The song has a sad ring of truth – Hester wasn’t considered important by history, and SpitLip (the writers of the show) struggled to find much information about her. Unlike the men whose histories were extensively documented and recorded, Hester died almost without trace.

But after falling in love with her, the show’s “Mincefluencer” fandom have been righting this wrong – there’s been an extensive investigation to learn more about her, and to uncover her life story. I haven’t been part of this, but I’ve been watching the #find-hester channel in the Discord, and the amount they’ve found is quite astounding.

One of the perennial topics is the idea of getting Hester a blue plaque to commemorate her life. It’s not clear whether she would qualify, and so this hasn’t happened. (Yet.)

But the other night I was sitting in the theatre, and I heard Jak sing the line “perhaps just a small plaque, something tasteful and small”. I thought of all the fan discussions, and I decided to take matters into my own hands.


I had some spare blue cross-stitch fabric from my Saturn V blueprint, and I have plenty of white thread. That’s basically a plaque, right? I started sketching out a design – blue plaques usually have the name of the person, their dates, and a line or two about why they’re worth remembering.

I already had her name, which is “Leggatt” with an “a” – at some point a transcription error had corrupted this to “Leggett” in the popular record, making her harder to track down. This error was found by the fandom research. That research also gave me her dates (1905–1995), and then I used one of Jean’s lines as her description (“a timeless inspiration”).

For the letters themselves, I used two fonts. Her name is written in Needlework Gazette’s Fancy Alphabet (three strands of cross-stitch), and the rest of the text is in StitchPoint’s Monaco (two strands of back-stitch). I planned out the rough shape in a spreadsheet, made a few adjustments to the spacing between letters, and then I stitched it up.

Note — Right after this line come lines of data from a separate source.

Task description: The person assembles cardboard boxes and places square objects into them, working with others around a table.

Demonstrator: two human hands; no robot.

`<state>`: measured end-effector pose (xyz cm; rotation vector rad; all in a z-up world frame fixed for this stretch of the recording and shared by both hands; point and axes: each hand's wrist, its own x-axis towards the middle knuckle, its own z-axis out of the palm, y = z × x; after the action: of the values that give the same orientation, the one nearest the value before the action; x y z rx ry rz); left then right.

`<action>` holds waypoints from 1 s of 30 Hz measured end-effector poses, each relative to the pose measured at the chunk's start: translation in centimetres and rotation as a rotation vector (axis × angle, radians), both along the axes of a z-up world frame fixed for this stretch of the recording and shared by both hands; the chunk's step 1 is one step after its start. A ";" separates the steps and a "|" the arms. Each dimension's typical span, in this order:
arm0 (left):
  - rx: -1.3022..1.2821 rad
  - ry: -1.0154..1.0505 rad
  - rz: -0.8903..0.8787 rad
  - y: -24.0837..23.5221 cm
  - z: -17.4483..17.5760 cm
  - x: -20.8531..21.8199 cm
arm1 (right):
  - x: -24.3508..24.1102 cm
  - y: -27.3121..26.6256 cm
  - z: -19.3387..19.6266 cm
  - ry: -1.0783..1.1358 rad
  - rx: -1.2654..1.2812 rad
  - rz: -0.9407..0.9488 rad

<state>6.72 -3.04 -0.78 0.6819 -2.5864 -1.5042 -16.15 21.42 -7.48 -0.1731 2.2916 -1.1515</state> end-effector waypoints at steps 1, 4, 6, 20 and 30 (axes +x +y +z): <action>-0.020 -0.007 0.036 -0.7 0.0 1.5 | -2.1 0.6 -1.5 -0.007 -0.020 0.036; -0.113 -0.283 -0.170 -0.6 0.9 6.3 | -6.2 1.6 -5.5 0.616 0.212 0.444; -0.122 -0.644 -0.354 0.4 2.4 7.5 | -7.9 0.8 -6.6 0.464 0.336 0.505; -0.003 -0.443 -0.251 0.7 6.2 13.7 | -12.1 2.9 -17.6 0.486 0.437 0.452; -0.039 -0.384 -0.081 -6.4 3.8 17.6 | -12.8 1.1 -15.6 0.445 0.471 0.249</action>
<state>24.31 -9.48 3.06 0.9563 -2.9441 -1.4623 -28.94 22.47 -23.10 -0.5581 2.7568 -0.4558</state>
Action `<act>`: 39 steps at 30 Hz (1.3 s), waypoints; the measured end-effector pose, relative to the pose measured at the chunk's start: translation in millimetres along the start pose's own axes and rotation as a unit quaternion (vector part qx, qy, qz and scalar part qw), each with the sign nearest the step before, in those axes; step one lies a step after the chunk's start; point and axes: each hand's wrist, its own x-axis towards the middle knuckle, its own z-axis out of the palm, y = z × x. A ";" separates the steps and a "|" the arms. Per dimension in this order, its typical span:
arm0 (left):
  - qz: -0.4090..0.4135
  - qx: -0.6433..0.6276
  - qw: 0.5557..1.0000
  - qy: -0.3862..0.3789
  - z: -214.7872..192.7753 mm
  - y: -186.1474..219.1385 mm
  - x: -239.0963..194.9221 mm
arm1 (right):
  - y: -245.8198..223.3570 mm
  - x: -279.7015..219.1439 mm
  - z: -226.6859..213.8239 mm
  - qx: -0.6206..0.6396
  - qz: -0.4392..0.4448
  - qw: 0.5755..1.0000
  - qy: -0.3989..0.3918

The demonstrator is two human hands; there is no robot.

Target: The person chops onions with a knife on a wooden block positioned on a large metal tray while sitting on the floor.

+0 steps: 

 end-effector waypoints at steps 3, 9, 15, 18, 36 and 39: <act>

I mounted the piece in a 6″ hoop which I’d painted white, and I gave it to Jak on stage door a few weeks ago. I futzed a bit of the glue, but otherwise I’m pretty pleased with the result. I’m told that it now hangs backstage at the Fortune, among other pieces of fan art.

Some embroidery on blue fabric with a circular frame. There's white text that says “Hester Leggatt / a timeless inspiration / 1905–1995”. I’m holding it in the auditorium of the Fortune Theatre, where the play is being shown – some seats are visible in the background, along with the bright yellow curtain on stage.

It’s not a garden or a grand royal park, but I hope Hester would like it all the same.